Clint Haggard's great-great-great grandfather Clinton Shepard Haggard (for whom Plano's C.S. Haggard Middle School and Haggard Park are named) purchased what is now known as the Collinwood house from Charles M. and Julian K. Fox in March 9, 1862, when C.S. Haggard was 23 years old. 

C.S. Haggard came to Texas when he was 18 years old with his father John Haggard in 1856 from Winchester, Kentucky.  John Haggard came because Clinton was his youngest child and all of his other children were much older and out of the house.  John also raised Clinton on his own after losing his wife (Mourning Quisenberry Haggard) when Clinton was eight years old.  The two were part of the first settlers to come to the area known as Peters Colony, which later became Plano.   They originally settled near White Rock Creek, just to the East of the current Dallas North Tollway between Parker and Spring Creek.  John passed away two years after arriving in Texas, and C.S. was on his own. In 1859C.S. Haggard married Nannie Kate Lunsford and the couple had nine children. C.S. already owned land next to the Collinwood House property, so he purchased the property where the Collinwood House stands today. 

The land and home were passed down to C. S. Haggard's daughter Annabel Haggard Aldridge, who gave it, in turn, to her daughter, Emma Ruth Aldridge Kendrick.  Mrs. Kendrick and her husband sold the property in 1936, so it remained in the Haggard family from 1862 until 1936...for 74 years.  

C.S. Haggard lived in the Collinwood house for a while due to its close proximity to White Rock Creek.

C.S. Haggard went on to serve in the Civil War and raise nine children.

"Through quiet determination, frugality and hard work, he became one of the largest landowners in Collin County," said Clint Haggard.  "His interest in education led to the establishment of Add Ran College, which later became Texas Christian University.  He lived to 92 years old."

Clint Haggard said he and others with The Plano Conservancy for Historic Preservation, Inc. and throughout the city are interested in preserving this unique piece of Plano's history.

"It’s hard for us to find examples of the past when Texas was at its very beginning," he said.  "In the 1860’s, Texas was a like a third world country.

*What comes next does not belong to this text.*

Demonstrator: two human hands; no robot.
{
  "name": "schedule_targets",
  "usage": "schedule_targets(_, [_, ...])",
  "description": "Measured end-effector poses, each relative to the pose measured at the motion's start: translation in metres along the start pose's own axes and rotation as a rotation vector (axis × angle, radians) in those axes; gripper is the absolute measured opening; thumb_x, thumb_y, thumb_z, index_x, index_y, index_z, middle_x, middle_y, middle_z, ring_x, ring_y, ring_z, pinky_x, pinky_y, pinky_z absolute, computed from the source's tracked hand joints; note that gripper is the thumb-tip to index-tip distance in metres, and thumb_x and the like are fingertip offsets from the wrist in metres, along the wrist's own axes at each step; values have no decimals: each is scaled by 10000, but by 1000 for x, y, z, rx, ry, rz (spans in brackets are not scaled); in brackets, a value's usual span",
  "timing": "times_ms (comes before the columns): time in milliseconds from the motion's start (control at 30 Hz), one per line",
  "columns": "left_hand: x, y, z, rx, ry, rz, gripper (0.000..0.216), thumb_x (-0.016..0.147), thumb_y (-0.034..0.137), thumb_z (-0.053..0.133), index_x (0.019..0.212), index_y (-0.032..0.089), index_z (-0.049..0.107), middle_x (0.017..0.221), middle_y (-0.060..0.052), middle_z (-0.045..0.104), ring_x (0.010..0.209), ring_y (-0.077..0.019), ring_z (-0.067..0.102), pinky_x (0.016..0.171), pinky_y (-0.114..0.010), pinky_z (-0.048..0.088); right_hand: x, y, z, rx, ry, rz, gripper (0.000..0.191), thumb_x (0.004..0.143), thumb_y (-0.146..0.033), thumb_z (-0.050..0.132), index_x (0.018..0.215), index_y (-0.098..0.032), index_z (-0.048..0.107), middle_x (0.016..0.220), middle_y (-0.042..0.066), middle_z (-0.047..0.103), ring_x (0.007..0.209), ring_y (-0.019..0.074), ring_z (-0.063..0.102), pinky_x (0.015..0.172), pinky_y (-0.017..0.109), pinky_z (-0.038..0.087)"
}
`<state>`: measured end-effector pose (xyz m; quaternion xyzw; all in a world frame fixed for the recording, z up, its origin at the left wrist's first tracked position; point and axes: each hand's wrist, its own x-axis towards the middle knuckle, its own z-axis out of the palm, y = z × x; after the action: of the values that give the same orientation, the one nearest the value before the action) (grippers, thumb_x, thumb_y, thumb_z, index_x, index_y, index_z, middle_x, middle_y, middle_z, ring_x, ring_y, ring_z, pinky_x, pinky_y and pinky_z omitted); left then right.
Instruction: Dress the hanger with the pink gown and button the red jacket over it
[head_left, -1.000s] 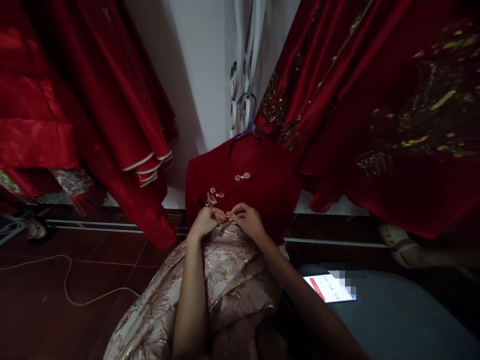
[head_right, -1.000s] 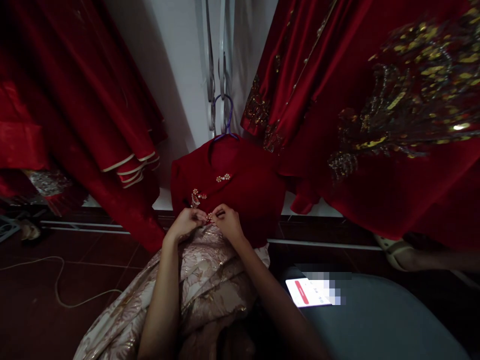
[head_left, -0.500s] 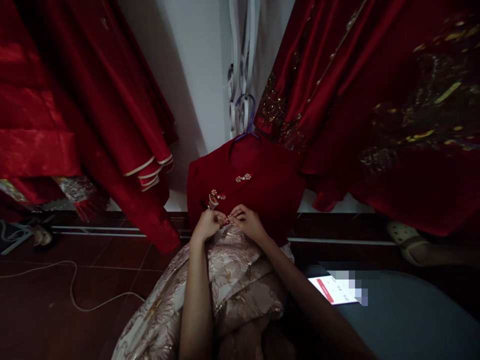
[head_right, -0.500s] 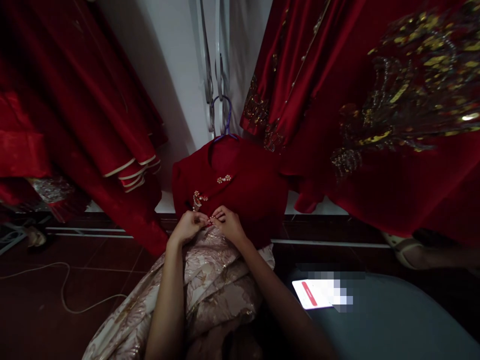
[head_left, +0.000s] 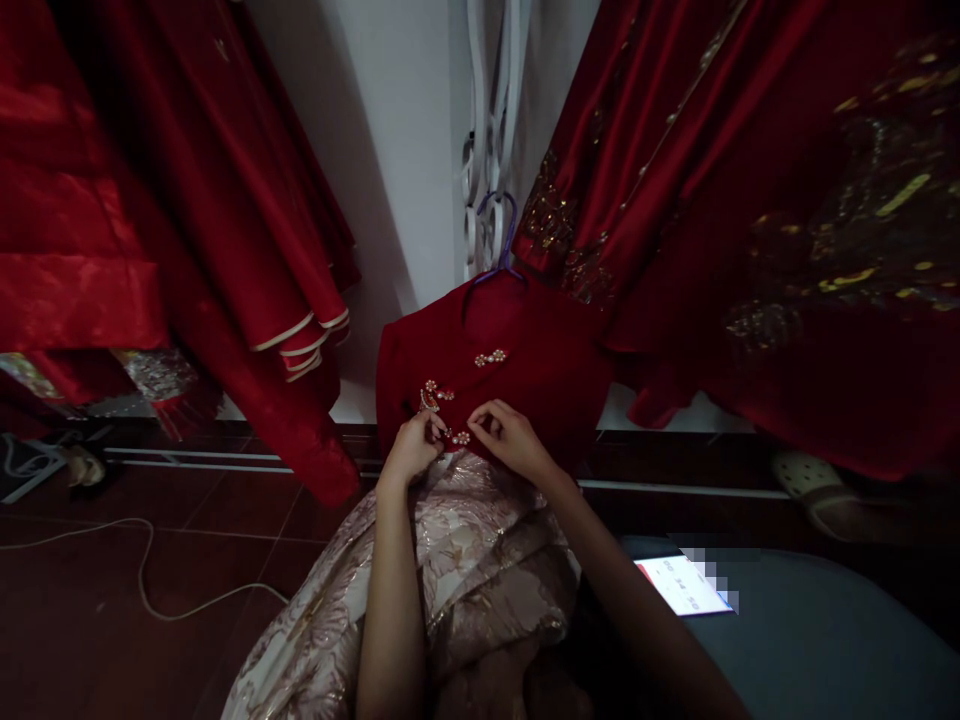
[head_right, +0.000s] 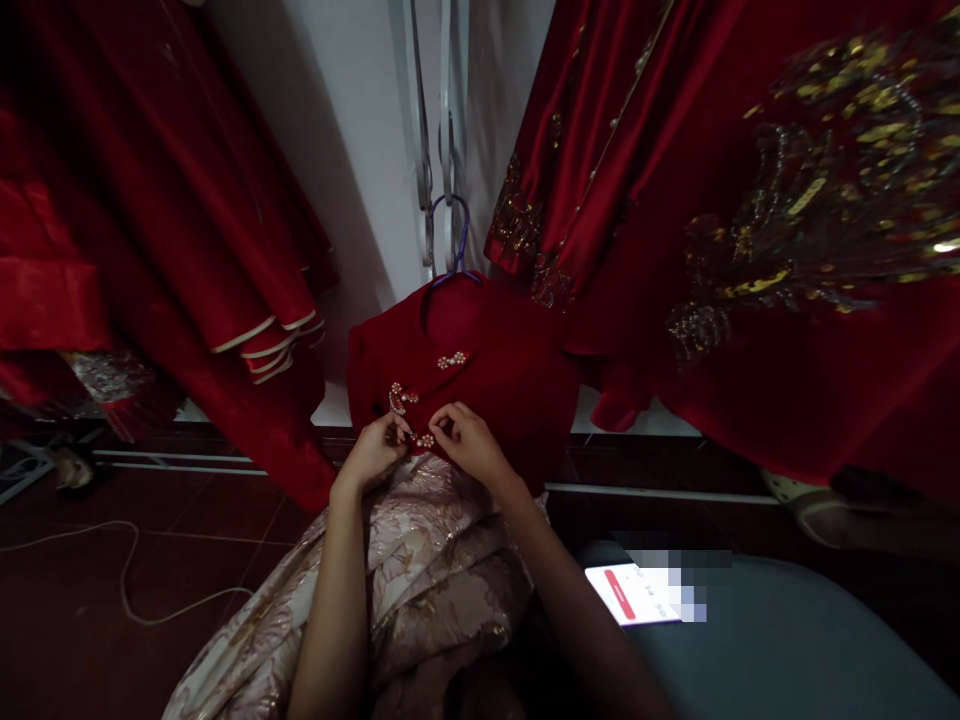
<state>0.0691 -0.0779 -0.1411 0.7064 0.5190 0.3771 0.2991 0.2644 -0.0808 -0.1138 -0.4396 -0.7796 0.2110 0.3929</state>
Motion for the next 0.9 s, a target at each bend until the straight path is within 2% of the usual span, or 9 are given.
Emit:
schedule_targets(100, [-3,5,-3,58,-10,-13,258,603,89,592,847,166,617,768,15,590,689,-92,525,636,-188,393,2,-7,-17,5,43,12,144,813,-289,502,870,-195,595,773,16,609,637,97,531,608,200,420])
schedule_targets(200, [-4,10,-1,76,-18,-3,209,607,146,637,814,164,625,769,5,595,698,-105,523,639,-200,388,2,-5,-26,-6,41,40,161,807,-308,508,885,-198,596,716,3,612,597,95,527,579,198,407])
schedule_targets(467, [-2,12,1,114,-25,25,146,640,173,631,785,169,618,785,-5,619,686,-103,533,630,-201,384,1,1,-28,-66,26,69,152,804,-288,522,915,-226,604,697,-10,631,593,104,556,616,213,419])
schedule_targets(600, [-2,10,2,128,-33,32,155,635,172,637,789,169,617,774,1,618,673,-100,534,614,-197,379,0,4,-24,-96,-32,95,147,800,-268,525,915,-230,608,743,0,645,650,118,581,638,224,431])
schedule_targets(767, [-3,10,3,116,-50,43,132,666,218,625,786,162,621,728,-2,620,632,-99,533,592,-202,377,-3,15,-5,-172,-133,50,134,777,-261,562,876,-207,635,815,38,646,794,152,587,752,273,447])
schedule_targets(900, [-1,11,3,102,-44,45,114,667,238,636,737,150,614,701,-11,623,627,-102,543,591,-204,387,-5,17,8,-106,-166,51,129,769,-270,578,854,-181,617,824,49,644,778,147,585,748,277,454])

This is an opportunity to preserve a piece of that."

Clint Haggard believes it would be a mistake to relocate the Collinwood home. 

"I’ve moved four historic homes and outbuildings to save them from developments over the years," he said.  "One thing I have learned is that once they are moved, they are never the same and neither are the environments that they came from.  It’s also one of the reasons that the Texas Historical Commission and National Register of Historic Places will rarely register a home that has been moved."

Regardless, Haggard said he and The Plano Conservancy for Historic Preservation, Inc. are interested in an ongoing dialogue with the City of Plano and others to work to save the Collinwood home, whether it is relocated or rehabilitated in the place where is has been for so many years. 

About The Plano Conservancy for Historic Preservation, Inc:
The Plano Conservancy for Historic Preservation, Inc., a Texas corporation 501 (c)(3) non-profit, is an organization dedicated to promote civic pride in the past, to increase preservation awareness through education and public outreach, and to provide financial assistance to protect and preserve our heritage resources for this and future generations. For more information, please visit www.planoconservancy.org or call 972-941-2117.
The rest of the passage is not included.